Presidential candidate Han Kuo-yu of the Kuomintang party (KMT) conceded defeat Saturday night, paving way for the return of Tsai.
“I’ve already called President Tsai Ing-wen and congratulated her,” Han said, according to Hong Kong broadcaster RTHK. “She’s been authorized by Taiwanese people to lead the island in the coming four years. Democracy, freedom and the rule of law are Taiwan’s core values. Taiwanese people have made a decision. As candidates, we will absolutely accept the election results,” he said.
Millions of Taiwanese voters went to the poll stations Saturday to elect their leaders including the president and 113 Legislative Yuan members. Many overseas Taiwanese flew back to the island to cast their votes. Around nightfall unofficial live tallies kept by major local news networks showed the 63-year-old Tsai securing around 56-57 percent of more than 10 million votes counted so far.
This election was seen as an important chance for the 19.3 million Taiwanese voters to express their views on cross-strait relations, given Beijing’s proposal to reunify with Taiwan by replicating Hong Kong’s “one country, two systems” model on the island.
Tsai, the candidate of the Democratic Progressive Party, and Han both said that “one country, two systems” would not be suitable for Taiwan, which would not give up its own sovereignty.
However, Han favored much closer ties with China.
Yun Sun, director of the China Program at the Stimson Center of the Brookings Institution, told the Chinese website of BBC that with Tsai’s victory the mainland will continue to suppress the economy of Taiwan while seeking a dialogue with Tsai, watching to see if she can make some compromises.
If Tsai refuses to accept the 1992 Consensus, which refers to the “one China with different interpretations” principle, the compromises can be some other things such as an amendment of her party’s constitution to rule out “Taiwan independence,” Sun added.
Last November, Tsai indicated her willingness to meet with Chinese President Xi Jinping in a third location when conditions are ripe, such as after her hoped-for re-election.

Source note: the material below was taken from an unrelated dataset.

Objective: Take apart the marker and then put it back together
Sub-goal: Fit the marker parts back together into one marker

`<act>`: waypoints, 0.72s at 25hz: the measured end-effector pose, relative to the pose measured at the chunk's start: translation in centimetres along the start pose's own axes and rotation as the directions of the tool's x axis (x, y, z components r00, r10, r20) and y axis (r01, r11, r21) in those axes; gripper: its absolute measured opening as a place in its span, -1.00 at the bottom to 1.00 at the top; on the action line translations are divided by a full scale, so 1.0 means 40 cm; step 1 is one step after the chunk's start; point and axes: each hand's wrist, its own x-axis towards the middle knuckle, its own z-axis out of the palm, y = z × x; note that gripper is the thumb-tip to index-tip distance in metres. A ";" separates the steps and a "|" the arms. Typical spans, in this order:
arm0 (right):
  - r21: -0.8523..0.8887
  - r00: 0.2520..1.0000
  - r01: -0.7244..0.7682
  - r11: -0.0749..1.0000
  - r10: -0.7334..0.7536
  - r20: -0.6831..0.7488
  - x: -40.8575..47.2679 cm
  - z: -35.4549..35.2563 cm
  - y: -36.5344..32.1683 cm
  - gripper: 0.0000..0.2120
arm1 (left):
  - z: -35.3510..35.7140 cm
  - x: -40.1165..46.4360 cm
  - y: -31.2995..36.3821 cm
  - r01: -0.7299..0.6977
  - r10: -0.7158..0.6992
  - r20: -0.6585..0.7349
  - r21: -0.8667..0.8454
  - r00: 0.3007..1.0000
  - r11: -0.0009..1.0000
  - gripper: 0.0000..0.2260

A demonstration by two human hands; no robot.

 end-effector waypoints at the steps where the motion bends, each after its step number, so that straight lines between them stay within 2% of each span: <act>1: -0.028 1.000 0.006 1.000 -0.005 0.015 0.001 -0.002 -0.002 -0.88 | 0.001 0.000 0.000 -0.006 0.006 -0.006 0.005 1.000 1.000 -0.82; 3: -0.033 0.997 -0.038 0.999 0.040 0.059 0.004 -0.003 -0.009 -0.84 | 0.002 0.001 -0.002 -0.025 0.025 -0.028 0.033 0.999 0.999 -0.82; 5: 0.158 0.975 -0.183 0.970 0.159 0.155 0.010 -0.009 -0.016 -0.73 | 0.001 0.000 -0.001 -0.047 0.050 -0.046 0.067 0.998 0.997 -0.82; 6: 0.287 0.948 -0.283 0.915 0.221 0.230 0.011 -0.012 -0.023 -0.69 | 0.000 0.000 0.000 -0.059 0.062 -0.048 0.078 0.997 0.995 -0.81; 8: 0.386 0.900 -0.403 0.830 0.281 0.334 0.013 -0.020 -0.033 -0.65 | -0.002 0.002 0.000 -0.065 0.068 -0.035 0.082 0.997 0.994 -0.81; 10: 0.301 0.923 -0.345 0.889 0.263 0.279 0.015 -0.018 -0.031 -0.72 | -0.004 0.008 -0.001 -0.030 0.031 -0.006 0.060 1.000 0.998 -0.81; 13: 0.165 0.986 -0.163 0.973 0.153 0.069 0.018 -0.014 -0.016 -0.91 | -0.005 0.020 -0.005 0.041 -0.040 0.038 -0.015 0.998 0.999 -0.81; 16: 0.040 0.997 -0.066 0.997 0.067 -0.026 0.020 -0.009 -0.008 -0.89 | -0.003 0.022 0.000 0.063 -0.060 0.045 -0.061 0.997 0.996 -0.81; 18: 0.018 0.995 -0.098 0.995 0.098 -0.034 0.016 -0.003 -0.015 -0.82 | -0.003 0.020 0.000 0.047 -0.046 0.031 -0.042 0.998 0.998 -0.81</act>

Tsai said the only prerequisite for a meeting with Xi would be Beijing’s respect for the island’s sovereignty and security needs – a demand that Xi is unlikely to agree to.
Some political analysts remained skeptical whether a meeting between Tsai and Xi will be possible, given that Beijing has never ruled out the option of occupying Taiwan by force.

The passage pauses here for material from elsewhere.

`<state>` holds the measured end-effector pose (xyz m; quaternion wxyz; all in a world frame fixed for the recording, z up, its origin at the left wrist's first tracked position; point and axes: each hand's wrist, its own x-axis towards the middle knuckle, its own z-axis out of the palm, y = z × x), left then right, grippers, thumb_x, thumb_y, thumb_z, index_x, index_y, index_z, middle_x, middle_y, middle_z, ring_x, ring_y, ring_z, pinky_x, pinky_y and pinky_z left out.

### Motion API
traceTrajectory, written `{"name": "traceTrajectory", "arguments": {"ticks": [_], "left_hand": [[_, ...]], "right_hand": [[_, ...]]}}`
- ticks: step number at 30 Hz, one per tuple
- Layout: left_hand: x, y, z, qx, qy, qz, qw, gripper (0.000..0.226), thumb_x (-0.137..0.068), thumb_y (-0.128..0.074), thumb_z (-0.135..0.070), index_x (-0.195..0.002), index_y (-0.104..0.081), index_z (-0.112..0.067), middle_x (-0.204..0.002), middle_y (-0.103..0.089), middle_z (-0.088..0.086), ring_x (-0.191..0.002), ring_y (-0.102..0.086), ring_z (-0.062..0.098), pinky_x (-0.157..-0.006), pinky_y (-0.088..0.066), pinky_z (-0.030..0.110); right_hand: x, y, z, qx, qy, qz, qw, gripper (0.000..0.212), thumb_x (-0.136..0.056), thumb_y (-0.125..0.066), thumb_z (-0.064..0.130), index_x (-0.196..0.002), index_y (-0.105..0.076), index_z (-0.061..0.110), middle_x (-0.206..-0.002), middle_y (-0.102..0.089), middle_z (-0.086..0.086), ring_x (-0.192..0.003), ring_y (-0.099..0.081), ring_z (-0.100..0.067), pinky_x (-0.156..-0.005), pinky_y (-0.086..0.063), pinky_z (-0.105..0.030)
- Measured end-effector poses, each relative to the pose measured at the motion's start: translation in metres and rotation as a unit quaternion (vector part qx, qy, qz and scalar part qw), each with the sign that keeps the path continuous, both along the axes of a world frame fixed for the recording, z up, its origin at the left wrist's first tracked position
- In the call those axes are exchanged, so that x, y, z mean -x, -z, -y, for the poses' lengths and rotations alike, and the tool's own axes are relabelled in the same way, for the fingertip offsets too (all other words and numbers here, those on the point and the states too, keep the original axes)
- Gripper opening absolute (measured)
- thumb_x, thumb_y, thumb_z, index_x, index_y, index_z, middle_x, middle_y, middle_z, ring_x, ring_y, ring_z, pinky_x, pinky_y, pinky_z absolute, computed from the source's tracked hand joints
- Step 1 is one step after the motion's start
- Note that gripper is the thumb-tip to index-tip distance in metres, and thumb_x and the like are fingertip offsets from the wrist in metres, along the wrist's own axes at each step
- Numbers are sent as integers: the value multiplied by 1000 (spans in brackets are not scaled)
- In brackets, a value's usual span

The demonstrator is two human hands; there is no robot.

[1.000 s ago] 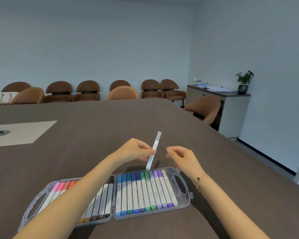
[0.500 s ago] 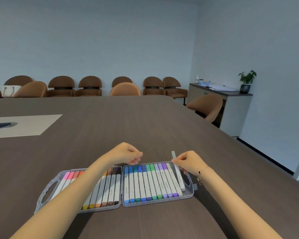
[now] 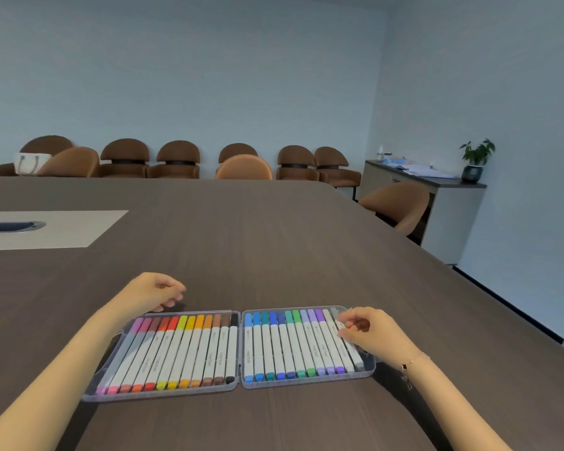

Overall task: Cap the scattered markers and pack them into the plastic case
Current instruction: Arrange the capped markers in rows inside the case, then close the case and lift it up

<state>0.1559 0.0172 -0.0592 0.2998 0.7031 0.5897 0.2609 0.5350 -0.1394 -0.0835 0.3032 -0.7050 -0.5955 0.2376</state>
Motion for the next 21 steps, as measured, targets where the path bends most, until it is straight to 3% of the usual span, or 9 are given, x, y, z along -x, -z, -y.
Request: {"name": "traceTrajectory", "arguments": {"ticks": [5,9,13,17,19,21], "left_hand": [[19,6,7,-78,-61,-44,994,12,-92,-57,-13,-97,-68,-14,-90,-66,1,-85,-60,15,-79,-48,28],[36,9,17,-98,-100,-31,990,14,-92,-57,-12,-101,-68,-12,-92,-67,2,-89,-59,18,-86,-48,38],[49,17,21,-82,-122,-43,988,13,-90,-61,-16,-100,-69,-13,-95,-66,4,-90,-59,20,-86,-48,38],[57,22,23,-33,-158,-112,981,18,-87,-65,-30,-83,-67,-12,-81,-64,5,-73,-57,18,-72,-49,30],[58,25,25,35,-161,-182,969,40,-88,-60,-43,-69,-61,-8,-65,-59,5,-58,-53,17,-58,-43,26],[57,27,27,62,-159,-221,960,45,-91,-52,-48,-74,-57,-6,-68,-59,6,-60,-55,18,-57,-43,25]], "right_hand": [[5,12,6,-67,-7,48,997,11,-89,-62,26,-95,-67,34,-107,-53,10,-94,-56,-5,-73,-44,-11],[7,19,6,-79,-3,67,995,18,-91,-60,25,-104,-71,22,-131,-45,6,-121,-33,-8,-94,-30,-18],[6,20,8,-84,32,36,995,21,-86,-65,29,-105,-72,27,-151,-30,2,-139,-16,-16,-110,-22,-32],[8,22,9,-72,58,-14,996,14,-83,-66,38,-96,-69,43,-152,-30,-4,-143,-14,-24,-115,-19,-49],[9,22,6,-70,56,-32,995,12,-85,-65,37,-94,-68,43,-147,-40,-4,-143,-16,-24,-116,-14,-47],[10,21,0,-80,47,-18,995,11,-87,-62,36,-89,-66,46,-134,-56,-1,-141,-26,-23,-118,-7,-44]]}}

On January 2 of last year, Xi gave a speech to mark the 40th anniversary of the issuance of the “Message to Compatriots in Taiwan” sent by the He said Beijing would try its best to achieve mainland-Taiwan unification but would not give up the option of achieving it by force. He said Beijing would take all possible measures to fight against Taiwan independence.
In March 2019, Wang Yingjin, director of Center for National Unification Research, Renmin University, put forth a new version of “one country, two systems” for Taiwan. Wang proposed that, after the mainland and Taiwan unified, the island’s leader would not be appointed by the central government and would have no need to report to Beijing. He said Taiwan’s top leader should enjoy certain diplomatic rights, he added.

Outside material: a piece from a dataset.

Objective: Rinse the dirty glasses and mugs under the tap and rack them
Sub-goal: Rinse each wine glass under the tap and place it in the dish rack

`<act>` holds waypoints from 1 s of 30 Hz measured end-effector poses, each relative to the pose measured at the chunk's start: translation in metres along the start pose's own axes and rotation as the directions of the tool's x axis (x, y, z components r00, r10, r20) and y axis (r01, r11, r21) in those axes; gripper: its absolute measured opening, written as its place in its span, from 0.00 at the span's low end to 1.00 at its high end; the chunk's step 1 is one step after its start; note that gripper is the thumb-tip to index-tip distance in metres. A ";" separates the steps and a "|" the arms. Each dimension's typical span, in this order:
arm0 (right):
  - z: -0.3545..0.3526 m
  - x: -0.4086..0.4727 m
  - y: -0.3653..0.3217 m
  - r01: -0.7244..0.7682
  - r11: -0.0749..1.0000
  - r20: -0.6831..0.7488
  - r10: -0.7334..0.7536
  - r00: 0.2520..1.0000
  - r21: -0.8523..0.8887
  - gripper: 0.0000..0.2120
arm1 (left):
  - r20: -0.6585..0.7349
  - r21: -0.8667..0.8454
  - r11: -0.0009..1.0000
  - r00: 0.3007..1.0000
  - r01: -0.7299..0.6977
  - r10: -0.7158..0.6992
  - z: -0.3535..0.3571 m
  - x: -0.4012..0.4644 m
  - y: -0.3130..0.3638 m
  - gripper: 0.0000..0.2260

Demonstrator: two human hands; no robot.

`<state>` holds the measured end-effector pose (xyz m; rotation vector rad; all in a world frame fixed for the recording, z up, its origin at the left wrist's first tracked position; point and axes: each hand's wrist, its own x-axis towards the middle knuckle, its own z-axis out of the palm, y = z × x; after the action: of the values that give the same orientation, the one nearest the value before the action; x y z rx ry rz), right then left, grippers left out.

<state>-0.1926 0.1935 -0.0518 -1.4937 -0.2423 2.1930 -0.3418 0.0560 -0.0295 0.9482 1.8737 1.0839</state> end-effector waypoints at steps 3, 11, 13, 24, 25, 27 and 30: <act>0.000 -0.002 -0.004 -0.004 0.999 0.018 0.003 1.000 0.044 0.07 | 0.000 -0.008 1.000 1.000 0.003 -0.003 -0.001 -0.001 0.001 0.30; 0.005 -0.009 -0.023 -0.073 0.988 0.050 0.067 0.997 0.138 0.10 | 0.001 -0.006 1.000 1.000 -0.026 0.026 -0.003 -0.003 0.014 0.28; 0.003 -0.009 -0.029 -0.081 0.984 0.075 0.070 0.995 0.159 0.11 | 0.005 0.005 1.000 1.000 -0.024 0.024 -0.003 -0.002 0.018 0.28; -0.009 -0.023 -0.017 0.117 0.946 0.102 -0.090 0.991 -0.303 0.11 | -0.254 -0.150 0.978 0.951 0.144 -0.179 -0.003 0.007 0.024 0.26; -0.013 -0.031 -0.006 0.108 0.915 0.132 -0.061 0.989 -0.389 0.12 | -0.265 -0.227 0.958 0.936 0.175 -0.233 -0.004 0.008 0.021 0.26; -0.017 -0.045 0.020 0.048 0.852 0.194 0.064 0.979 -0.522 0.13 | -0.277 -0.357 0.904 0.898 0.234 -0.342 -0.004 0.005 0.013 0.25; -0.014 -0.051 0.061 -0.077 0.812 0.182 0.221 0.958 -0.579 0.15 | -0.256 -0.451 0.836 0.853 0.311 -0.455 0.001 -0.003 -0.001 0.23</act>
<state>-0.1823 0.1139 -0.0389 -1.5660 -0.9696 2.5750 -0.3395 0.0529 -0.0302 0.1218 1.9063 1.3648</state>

The Tsai administration has rejected such a resolution on many occasions, saying that the “one country, two systems” model has been proven a failure in Hong Kong’s extradition law saga.
Taiwanese journalist Yang Chien-Hao told Asia Times that in general people in Taiwan are not too worried about the mainland’s possible military invasion of the island as the cost for Beijing to do so would be very high if the United States, or even Japan, intervened. Yang said that since Tsai took office in 2016, a lot of overseas Taiwanese businessmen had returned to Taiwan as they were not afraid of worsening cross-strait relations.